PROBLEM DETAILS —
Look through the data below for the line with "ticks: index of" and the line with "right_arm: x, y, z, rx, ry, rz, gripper", then output those two and all lines in between, exactly as written.

[Start of section]

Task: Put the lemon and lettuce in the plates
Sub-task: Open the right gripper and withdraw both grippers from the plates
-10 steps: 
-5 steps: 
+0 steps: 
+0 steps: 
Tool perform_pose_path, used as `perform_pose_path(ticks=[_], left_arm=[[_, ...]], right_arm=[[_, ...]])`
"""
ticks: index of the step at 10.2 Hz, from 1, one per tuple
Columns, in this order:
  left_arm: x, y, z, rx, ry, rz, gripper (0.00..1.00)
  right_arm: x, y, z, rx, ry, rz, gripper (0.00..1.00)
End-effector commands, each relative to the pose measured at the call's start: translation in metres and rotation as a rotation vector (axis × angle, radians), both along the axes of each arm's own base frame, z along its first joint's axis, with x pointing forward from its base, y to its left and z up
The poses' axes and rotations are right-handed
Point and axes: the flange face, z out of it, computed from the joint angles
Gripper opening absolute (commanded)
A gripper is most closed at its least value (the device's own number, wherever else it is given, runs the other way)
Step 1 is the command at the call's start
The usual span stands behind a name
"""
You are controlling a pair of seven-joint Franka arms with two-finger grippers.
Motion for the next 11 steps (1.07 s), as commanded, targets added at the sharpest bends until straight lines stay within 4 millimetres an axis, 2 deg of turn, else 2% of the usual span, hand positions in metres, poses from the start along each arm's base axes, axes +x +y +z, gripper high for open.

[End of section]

COMPLETED EXERCISE —
ticks: index of the step at 10.2 Hz, from 1, one per tuple
Columns, in this order:
  left_arm: x, y, z, rx, ry, rz, gripper (0.00..1.00)
  right_arm: x, y, z, rx, ry, rz, gripper (0.00..1.00)

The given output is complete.